*** DATA SEGMENT Section Begins ***

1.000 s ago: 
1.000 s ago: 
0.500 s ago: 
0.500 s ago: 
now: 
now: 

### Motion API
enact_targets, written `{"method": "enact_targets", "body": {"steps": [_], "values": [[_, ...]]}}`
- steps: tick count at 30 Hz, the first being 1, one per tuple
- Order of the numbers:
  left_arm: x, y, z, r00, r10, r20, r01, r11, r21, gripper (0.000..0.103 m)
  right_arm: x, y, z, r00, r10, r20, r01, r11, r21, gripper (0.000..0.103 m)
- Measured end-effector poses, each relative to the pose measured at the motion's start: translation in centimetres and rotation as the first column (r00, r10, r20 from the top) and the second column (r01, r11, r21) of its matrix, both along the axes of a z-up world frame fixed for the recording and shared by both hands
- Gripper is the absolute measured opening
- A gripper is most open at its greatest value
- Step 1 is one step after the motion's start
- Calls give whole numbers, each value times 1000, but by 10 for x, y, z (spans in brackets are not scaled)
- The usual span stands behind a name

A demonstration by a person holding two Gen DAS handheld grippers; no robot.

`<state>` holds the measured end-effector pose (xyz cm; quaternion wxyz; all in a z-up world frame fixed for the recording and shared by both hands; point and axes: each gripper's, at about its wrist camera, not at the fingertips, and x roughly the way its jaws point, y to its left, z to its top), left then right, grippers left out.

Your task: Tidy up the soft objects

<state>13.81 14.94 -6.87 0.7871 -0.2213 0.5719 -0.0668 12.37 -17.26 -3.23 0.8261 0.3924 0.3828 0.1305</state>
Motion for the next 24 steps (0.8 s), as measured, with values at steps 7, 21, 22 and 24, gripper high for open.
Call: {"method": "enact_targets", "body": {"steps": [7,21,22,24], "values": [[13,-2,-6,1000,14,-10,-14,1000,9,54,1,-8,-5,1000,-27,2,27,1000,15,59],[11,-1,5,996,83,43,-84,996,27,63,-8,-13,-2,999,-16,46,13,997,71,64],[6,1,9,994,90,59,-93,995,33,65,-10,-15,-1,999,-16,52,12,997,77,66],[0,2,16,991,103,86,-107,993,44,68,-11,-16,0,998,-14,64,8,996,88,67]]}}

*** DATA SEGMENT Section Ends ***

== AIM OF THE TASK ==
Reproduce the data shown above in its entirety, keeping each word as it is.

== RESPONSE TO THIS TASK ==
1.000 s ago: 
1.000 s ago: 
0.500 s ago: 
0.500 s ago: 
now: 
now: 

### Motion API
enact_targets, written `{"method": "enact_targets", "body": {"steps": [_], "values": [[_, ...]]}}`
- steps: tick count at 30 Hz, the first being 1, one per tuple
- Order of the numbers:
  left_arm: x, y, z, r00, r10, r20, r01, r11, r21, gripper (0.000..0.103 m)
  right_arm: x, y, z, r00, r10, r20, r01, r11, r21, gripper (0.000..0.103 m)
- Measured end-effector poses, each relative to the pose measured at the motion's start: translation in centimetres and rotation as the first column (r00, r10, r20 from the top) and the second column (r01, r11, r21) of its matrix, both along the axes of a z-up world frame fixed for the recording and shared by both hands
- Gripper is the absolute measured opening
- A gripper is most open at its greatest value
- Step 1 is one step after the motion's start
- Calls give whole numbers, each value times 1000, but by 10 for x, y, z (spans in brackets are not scaled)
- The usual span stands behind a name

A demonstration by a person holding two Gen DAS handheld grippers; no robot.

`<state>` holds the measured end-effector pose (xyz cm; quaternion wxyz; all in a z-up world frame fixed for the recording and shared by both hands; point and axes: each gripper's, at about its wrist camera, not at the fingertips, and x roughly the way its jaws point, y to its left, z to its top), left then right, grippers left out.

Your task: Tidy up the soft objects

<state>13.81 14.94 -6.87 0.7871 -0.2213 0.5719 -0.0668 12.37 -17.26 -3.23 0.8261 0.3924 0.3828 0.1305</state>
Motion for the next 24 steps (0.8 s), as measured, with values at steps 7, 21, 22 and 24, gripper high for open.
Call: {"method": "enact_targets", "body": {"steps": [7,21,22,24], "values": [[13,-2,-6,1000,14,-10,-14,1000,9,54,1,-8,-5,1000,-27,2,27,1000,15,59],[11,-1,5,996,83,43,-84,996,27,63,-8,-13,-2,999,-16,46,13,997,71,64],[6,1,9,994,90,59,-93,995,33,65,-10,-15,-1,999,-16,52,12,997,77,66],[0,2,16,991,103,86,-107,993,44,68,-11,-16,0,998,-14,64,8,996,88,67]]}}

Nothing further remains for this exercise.